I do know that no one ever got fired for using a Lebanon product on their turf. They have been selling into the golf course industry since before my first lawn in 1977. I became aware of them then because they sold Tupersan containing fertilizers which I used on my first house. It worked great!

If you use a slit seeder with a planting disc and set it shallow it won't roll down over the seed. It will leave a harrowed row. Some people like to roll over that. I won't. I think you set the depth for one quarter to one half inch when you actually seed.


----------



## jboss10 (Jul 30, 2018)

I think I'm at the point of going forward with the following:
1) Monitor weather conditions over the coming weeks and prepare for overseed. Probably going to shoot for the 2nd weekend in September. 
Analyze soil test results once it comes in. 
2) Buy a few more sprinklers/hose, 4-port hose timer, and SoilMoist seed cover, grass seed, fertilizer. 
3) Work with lawn service to make sure they don't interrupt my overseed. 
4) Core Aerate - multiple passes!
5) Manually prep bare spots to get soil ready. 
6) Fertilze
7) Overseed - 5/6lbs per M
8) Water, water, water

Decent plan?


----------



## jessehurlburt (Oct 18, 2017)

Some make the case to wait on the fertilizer until it germinates. I am going that route this year.


----------



## jboss10 (Jul 30, 2018)

Ah good to know, thank you. Also, I know to mow low but what is "low". Maybe the 2nd to lowest setting on the mower?


----------



## probasestealer (Apr 19, 2018)

jboss10 said:


> Ah good to know, thank you. Also, I know to mow low but what is "low". Maybe the 2nd to lowest setting on the mower?


The appropriate answer is as low as you can go without hurting the current turf. I don't know your mower settings but a notch or two below the middle is probably where you want to be.


----------



## Green (Dec 24, 2017)

probasestealer said:


> jboss10 said:
> 
> 
> > Ah good to know, thank you. Also, I know to mow low but what is "low". Maybe the 2nd to lowest setting on the mower?
> ...


That'll probably end up being around a 2 inch setting.


----------



## Green (Dec 24, 2017)

jessehurlburt said:


> Some make the case to wait on the fertilizer until it germinates. I am going that route this year.

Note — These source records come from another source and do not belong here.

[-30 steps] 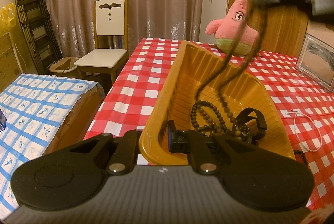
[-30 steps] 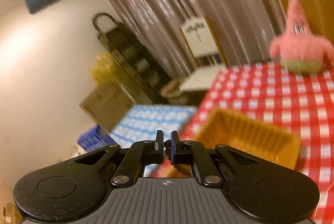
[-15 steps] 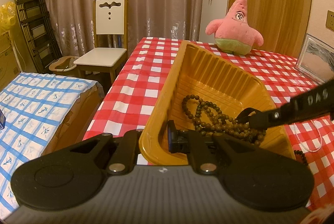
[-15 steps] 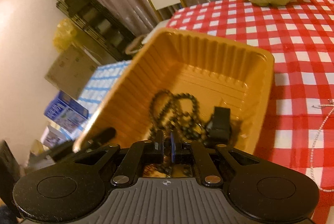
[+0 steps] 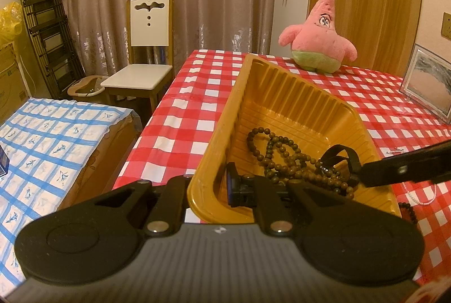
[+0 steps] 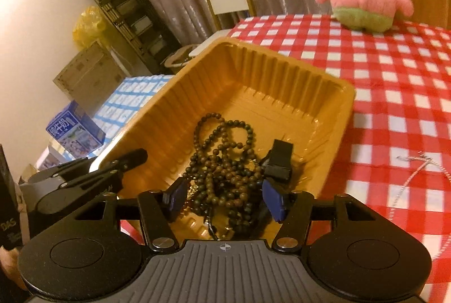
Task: Organize jewelry
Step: 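Move the right gripper to the brown bead bracelet and close on it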
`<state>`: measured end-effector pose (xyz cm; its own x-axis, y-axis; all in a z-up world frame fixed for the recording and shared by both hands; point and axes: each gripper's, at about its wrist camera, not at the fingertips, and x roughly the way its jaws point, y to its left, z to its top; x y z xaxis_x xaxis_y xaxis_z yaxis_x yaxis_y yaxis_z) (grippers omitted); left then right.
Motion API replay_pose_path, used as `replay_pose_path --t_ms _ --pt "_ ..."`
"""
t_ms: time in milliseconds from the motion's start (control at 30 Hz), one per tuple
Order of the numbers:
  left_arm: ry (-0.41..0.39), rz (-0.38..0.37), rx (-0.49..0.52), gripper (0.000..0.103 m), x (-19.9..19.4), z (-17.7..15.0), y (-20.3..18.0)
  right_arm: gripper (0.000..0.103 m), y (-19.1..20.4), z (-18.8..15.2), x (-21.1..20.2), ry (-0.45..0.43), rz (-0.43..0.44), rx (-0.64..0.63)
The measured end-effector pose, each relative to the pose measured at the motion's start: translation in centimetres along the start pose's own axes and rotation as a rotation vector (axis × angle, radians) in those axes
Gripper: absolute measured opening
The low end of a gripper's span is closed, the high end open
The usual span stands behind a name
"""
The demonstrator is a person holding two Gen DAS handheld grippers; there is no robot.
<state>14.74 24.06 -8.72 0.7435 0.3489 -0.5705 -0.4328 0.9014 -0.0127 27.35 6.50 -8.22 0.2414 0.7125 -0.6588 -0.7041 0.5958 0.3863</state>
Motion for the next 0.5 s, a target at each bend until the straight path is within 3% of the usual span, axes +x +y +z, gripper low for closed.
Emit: replay_pose_path --t_ms 500 --pt "0.002 0.009 0.007 0.010 -0.2 -0.1 0.2 0.060 -5.1 -2.7 -6.5 -0.065 -0.106 0.151"
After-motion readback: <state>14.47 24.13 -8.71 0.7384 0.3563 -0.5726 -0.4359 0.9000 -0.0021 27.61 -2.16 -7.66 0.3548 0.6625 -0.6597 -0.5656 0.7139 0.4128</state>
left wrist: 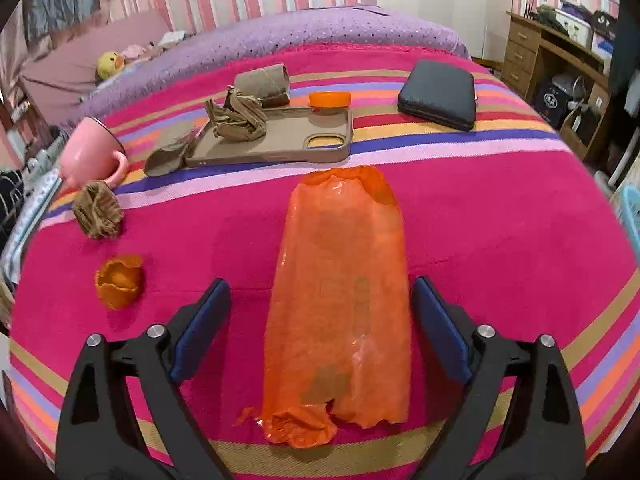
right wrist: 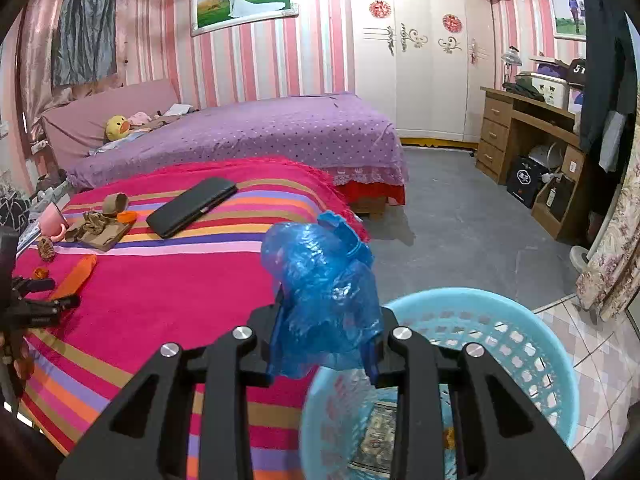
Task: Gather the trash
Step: 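Carry the mesh bag and blue bag to the blue basket and release both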
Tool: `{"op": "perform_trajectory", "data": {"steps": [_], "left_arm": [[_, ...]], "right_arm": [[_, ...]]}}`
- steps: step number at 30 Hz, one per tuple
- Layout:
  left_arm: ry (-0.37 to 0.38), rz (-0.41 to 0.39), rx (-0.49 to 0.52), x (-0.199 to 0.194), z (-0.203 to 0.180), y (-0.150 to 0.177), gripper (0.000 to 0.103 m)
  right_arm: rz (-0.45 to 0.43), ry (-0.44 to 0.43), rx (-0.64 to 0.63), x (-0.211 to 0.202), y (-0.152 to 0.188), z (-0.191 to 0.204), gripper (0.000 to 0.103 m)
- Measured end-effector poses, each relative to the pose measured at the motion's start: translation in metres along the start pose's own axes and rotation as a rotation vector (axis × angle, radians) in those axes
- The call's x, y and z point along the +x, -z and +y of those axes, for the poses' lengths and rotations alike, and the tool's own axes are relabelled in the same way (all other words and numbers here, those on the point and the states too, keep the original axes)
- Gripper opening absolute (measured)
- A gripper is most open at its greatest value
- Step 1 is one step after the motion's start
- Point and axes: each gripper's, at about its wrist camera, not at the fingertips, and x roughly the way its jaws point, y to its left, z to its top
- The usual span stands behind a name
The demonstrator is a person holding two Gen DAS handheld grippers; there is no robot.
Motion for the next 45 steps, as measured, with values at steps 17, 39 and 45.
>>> {"op": "perform_trajectory", "data": {"steps": [17, 39, 45], "left_arm": [[0.069, -0.19, 0.076, -0.057, -0.104, -0.021, 0.004], [0.359, -0.176, 0.286, -0.057, -0.381, -0.017, 0.005], [0.329, -0.174, 0.293, -0.05, -0.38, -0.014, 0.058]], "right_arm": [[-0.044, 0.061, 0.078, -0.02, 0.011, -0.057, 0.031], [-0.006, 0.242, 0.209, -0.036, 0.05, -0.166, 0.031], [-0.006, 0.246, 0.21, -0.036, 0.054, -0.171, 0.031]]}}
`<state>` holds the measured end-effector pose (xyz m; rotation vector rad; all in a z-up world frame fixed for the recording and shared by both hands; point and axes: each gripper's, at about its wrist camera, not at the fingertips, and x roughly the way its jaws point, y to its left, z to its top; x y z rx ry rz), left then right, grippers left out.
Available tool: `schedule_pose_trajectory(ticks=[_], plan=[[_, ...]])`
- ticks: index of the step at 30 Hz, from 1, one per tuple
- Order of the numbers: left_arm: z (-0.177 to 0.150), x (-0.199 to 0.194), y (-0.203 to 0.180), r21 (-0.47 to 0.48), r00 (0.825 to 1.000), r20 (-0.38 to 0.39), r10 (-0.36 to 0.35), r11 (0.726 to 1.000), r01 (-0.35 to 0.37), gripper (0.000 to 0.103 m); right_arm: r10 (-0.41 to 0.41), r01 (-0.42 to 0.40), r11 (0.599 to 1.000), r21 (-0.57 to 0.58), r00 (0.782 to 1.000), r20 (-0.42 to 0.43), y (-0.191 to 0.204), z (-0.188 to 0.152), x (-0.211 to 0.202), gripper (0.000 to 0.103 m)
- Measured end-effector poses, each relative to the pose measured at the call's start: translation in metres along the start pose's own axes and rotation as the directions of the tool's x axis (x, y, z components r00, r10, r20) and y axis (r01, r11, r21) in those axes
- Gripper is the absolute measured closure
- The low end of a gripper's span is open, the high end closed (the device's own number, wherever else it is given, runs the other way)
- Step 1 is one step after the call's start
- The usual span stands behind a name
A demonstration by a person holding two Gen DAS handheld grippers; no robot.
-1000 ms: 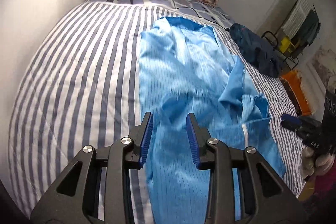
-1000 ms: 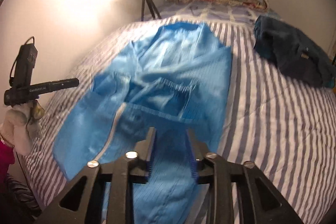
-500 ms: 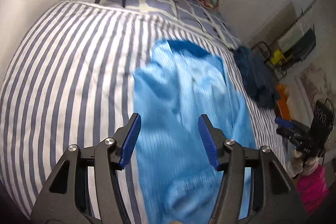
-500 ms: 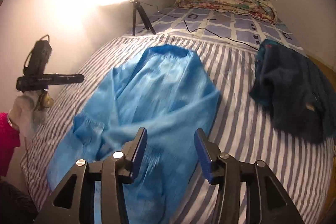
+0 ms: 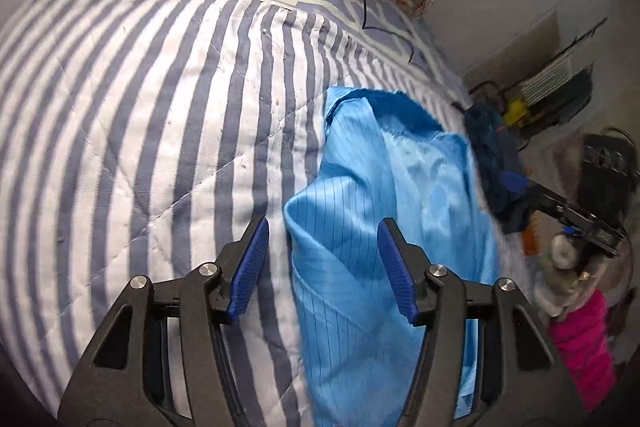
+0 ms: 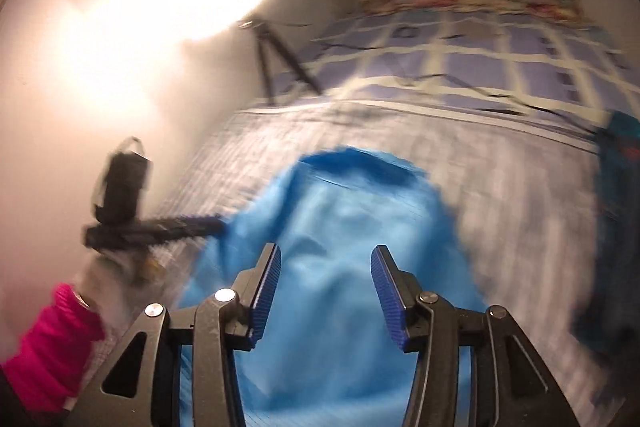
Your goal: Fold large clothes
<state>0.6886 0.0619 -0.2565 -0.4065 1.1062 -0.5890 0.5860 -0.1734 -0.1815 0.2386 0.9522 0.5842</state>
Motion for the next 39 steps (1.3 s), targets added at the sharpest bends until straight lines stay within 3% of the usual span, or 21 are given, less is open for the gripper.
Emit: schedule_pose_trajectory(ticks=[2,4,10,16,19,22,24,26,30,31,32,33,34,35,39], plan=[[0.001,0.004,0.009,-0.029,0.999,0.008,-0.046,0.999,0.046,0.047,0.037,-0.037,0.999,0.008,0.999,-0.019,0.01,0.016,0.027,0.053],[0.0,0.004,0.014,-0.042,0.997,0.008,-0.073,0.996,0.073,0.064,0.073,-0.072,0.997,0.033,0.997,-0.029,0.017,0.03,0.053,0.053],[-0.006,0.007,0.019,-0.032,0.995,0.005,-0.097,0.995,0.097,0.095,0.124,-0.11,0.985,0.134,0.987,-0.1,0.019,0.049,0.126,0.055],[-0.009,0.003,0.014,0.003,0.996,0.033,-0.087,0.996,0.087,0.1,0.176,-0.146,0.962,0.233,0.978,-0.114,0.014,0.05,0.164,0.079],[-0.014,-0.002,0.012,0.015,0.996,0.065,-0.063,0.998,0.062,0.102,0.138,-0.115,0.97,0.216,0.986,-0.098,0.016,0.048,0.167,0.103],[-0.018,-0.003,0.01,0.0,0.995,0.093,-0.024,1.0,0.025,0.103,0.106,-0.094,0.966,0.242,0.994,-0.036,0.009,0.047,0.163,0.103],[-0.019,-0.004,0.009,0.002,0.995,0.1,0.008,1.0,-0.009,0.103,0.099,-0.088,0.957,0.276,0.995,-0.026,-0.001,0.045,0.162,0.103],[-0.021,-0.006,0.006,0.014,0.991,0.124,0.047,0.999,-0.049,0.102,0.075,-0.068,0.971,0.23,0.997,-0.021,0.003,0.045,0.157,0.101],[-0.021,-0.01,0.0,0.029,0.991,0.12,0.059,0.998,-0.063,0.101,0.062,-0.061,0.967,0.248,0.998,0.003,-0.001,0.053,0.131,0.099],[-0.018,-0.013,0.0,0.015,0.991,0.116,0.064,0.998,-0.066,0.093,0.083,-0.084,0.963,0.255,0.996,0.016,-0.003,0.055,0.119,0.098],[-0.013,-0.017,0.001,-0.002,0.991,0.12,0.054,0.999,-0.054,0.087,0.099,-0.104,0.964,0.245,0.995,0.033,-0.005,0.057,0.106,0.089],[-0.009,-0.019,0.001,-0.011,0.991,0.127,0.04,0.999,-0.039,0.07,0.099,-0.106,0.969,0.223,0.994,0.04,-0.005,0.06,0.093,0.077],[-0.003,-0.022,0.001,-0.027,0.992,0.128,0.011,1.0,-0.007,0.053,0.093,-0.1,0.974,0.203,0.995,0.042,-0.006,0.061,0.082,0.057],[0.004,-0.021,0.0,-0.035,0.993,0.118,-0.007,0.999,0.012,0.049,0.074,-0.081,0.982,0.169,0.996,0.045,-0.011,0.061,0.065,0.055],[0.033,-0.006,-0.008,-0.036,0.998,0.054,-0.033,0.999,0.035,0.046,0.045,-0.045,0.989,0.138,0.999,0.003,-0.045,0.055,0.036,0.054]])
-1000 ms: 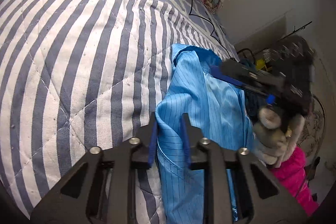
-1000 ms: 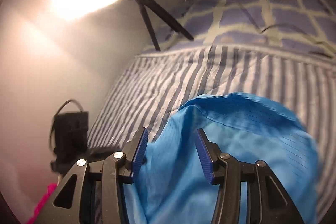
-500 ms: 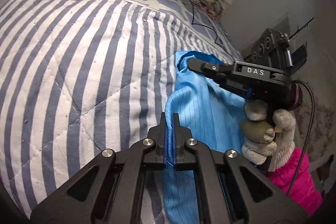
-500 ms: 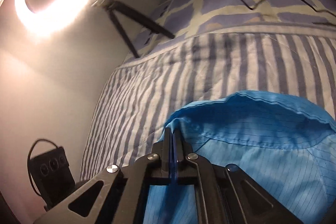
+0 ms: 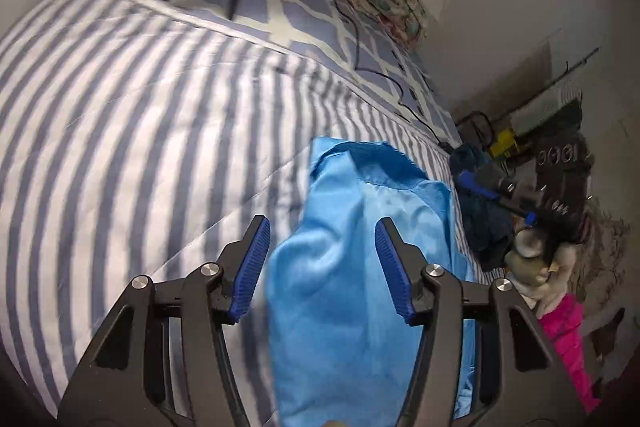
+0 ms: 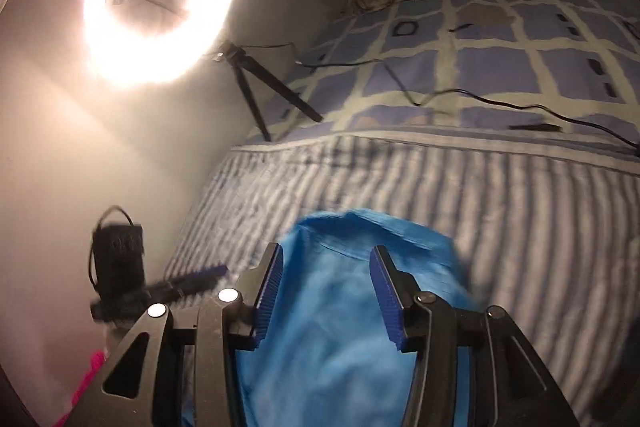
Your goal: Fold large clothes
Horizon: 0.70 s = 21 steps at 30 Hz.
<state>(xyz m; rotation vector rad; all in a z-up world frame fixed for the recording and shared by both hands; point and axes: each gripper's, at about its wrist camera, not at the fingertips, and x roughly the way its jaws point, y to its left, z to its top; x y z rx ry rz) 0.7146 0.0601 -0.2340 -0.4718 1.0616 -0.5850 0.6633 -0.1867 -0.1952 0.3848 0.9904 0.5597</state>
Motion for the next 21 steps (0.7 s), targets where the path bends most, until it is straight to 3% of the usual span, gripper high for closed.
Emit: schedule_pose_trajectory(ticks=[6,10,11,12,13,15,17,21], plan=[[0.018,0.051,-0.011,0.007,0.99,-0.123,0.068,0.998,-0.068,0.046,-0.075,0.078,0.996,0.031,0.993,-0.088,-0.047,-0.017,0.005,0.051],[0.016,0.072,-0.025,0.066,0.979,-0.127,0.158,0.986,-0.151,0.046,-0.132,0.14,0.988,0.064,0.985,-0.111,-0.065,-0.026,0.02,0.051],[0.014,0.074,-0.027,0.076,0.979,-0.115,0.168,0.984,-0.16,0.048,-0.137,0.146,0.986,0.082,0.985,-0.105,-0.072,-0.027,0.022,0.052],[0.015,0.077,-0.029,0.09,0.977,-0.109,0.185,0.98,-0.175,0.063,-0.119,0.129,0.987,0.099,0.988,-0.1,-0.076,-0.027,0.023,0.052],[0.015,0.08,-0.032,0.099,0.974,-0.11,0.199,0.977,-0.189,0.086,-0.108,0.118,0.987,0.112,0.99,-0.094,-0.078,-0.028,0.024,0.056],[0.013,0.084,-0.035,0.098,0.974,-0.109,0.2,0.977,-0.189,0.095,-0.107,0.116,0.986,0.117,0.991,-0.084,-0.078,-0.029,0.026,0.075],[0.009,0.079,-0.042,0.103,0.982,-0.084,0.17,0.982,-0.161,0.098,-0.083,0.091,0.989,0.115,0.994,-0.075,-0.073,-0.03,0.025,0.097],[0.007,0.056,-0.06,0.125,0.989,-0.021,0.147,0.982,-0.143,0.1,-0.087,0.087,0.994,0.071,0.996,-0.013,-0.049,-0.03,0.003,0.102]])
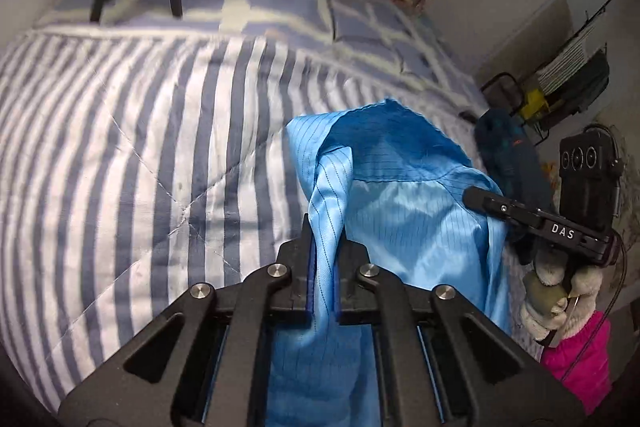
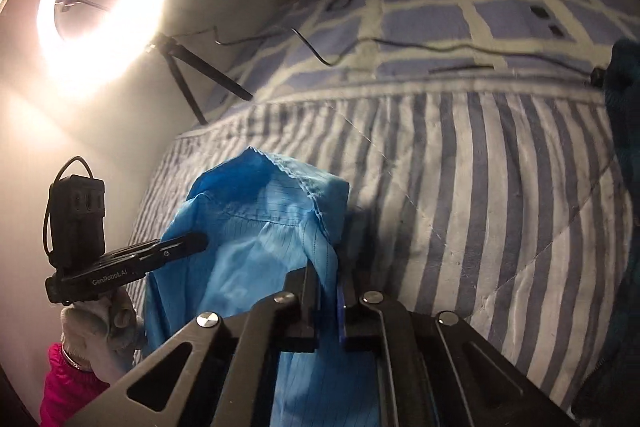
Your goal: Fold large clothes
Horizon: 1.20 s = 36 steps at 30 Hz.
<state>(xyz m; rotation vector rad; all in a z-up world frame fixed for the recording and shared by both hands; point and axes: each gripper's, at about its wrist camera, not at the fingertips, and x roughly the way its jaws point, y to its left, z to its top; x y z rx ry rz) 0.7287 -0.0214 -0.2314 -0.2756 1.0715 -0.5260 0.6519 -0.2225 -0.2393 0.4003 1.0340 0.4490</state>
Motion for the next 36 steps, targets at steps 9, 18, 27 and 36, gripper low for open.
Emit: schedule_pose_trajectory(ticks=[9,18,27,36], plan=[[-0.028,-0.098,-0.046,0.06,0.995,0.092,-0.033,0.998,0.027,0.1,0.021,-0.018,0.999,-0.035,0.995,0.096,0.05,-0.02,-0.092,0.103],[-0.104,-0.187,-0.092,0.091,0.988,0.126,-0.083,0.993,0.072,0.1,0.028,-0.01,0.993,-0.116,0.988,0.152,0.124,-0.092,-0.196,0.103],[-0.216,-0.238,-0.118,0.126,0.989,0.118,-0.087,0.989,0.071,0.1,0.052,-0.036,0.993,-0.111,0.988,0.143,0.151,-0.217,-0.25,0.103],[-0.331,-0.219,-0.097,0.071,0.998,0.036,-0.052,0.996,0.049,0.1,0.017,-0.012,0.997,-0.073,0.998,0.068,0.149,-0.346,-0.236,0.103]])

I go one further and wait until I've mowed once or twice. With a mechanical reel mower there's no way I could damage much by waiting until then.


----------



## Green (Dec 24, 2017)

@jboss10, I would strongly suggest not going later than Sept. 15th or so for TTTF in your area. That would be the absolute latest that would work well in an average year. I would actually go earlier if you can. (Fellow CTers, note that in Zone 6b, the first week in Sept. is the latest you'd want to aim for with TTTF...speaking as someone who has tried everything from early August to late October). My early October reno was not fun...


----------



## jboss10 (Jul 30, 2018)

Green said:


> @jboss10, I would strongly suggest not going later than Sept. 15th or so for TTTF in your area. That would be the absolute latest that would work well in an average year. I would actually go earlier if you can. (Fellow CTers, note that in Zone 6b, the first week in Sept. is the latest you'd want to aim for with TTTF...speaking as someone who has tried everything from early August to late October). My early October reno was not fun...


Thank you for the advice! I will most certainly take it. When do you recommend then? In 2-3 weekends maybe? That way, I can reserve the aerator and my brother's time/truck to help out.


----------



## jboss10 (Jul 30, 2018)

Another quick question for aeration - How many passes is too many? I was thinking of doing a minimum of 2 on the established turf, maybe 3? As for the bare spots, 3-4 passes? The machine I'm renting is the Ryan's Lawnaire IV, I believe. Do you think a 24-hour rental is needed rather than 4 hrs, including transport time? The lawn is about 15-16K sq. ft. and all flat except a very slight slope in the front.


----------



## jessehurlburt (Oct 18, 2017)

jboss10 said:


> Another quick question for aeration - How many passes is too many? I was thinking of doing a minimum of 2 on the established turf, maybe 3? As for the bare spots, 3-4 passes? The machine I'm renting is the Ryan's Lawnaire IV, I believe. Do you think a 24-hour rental is needed rather than 4 hrs, including transport time? The lawn is about 15-16K sq. ft. and all flat except a very slight slope in the front.


You should be able to do it and get it returned in that time. Home Depot told me they pro rate their rentals last time I rented an aerator. Don't forget to rinse it off or its a $75 charge. Don't ask how I know. :? (I loaded it back up and brought it to a buddy's house and rinsed it off)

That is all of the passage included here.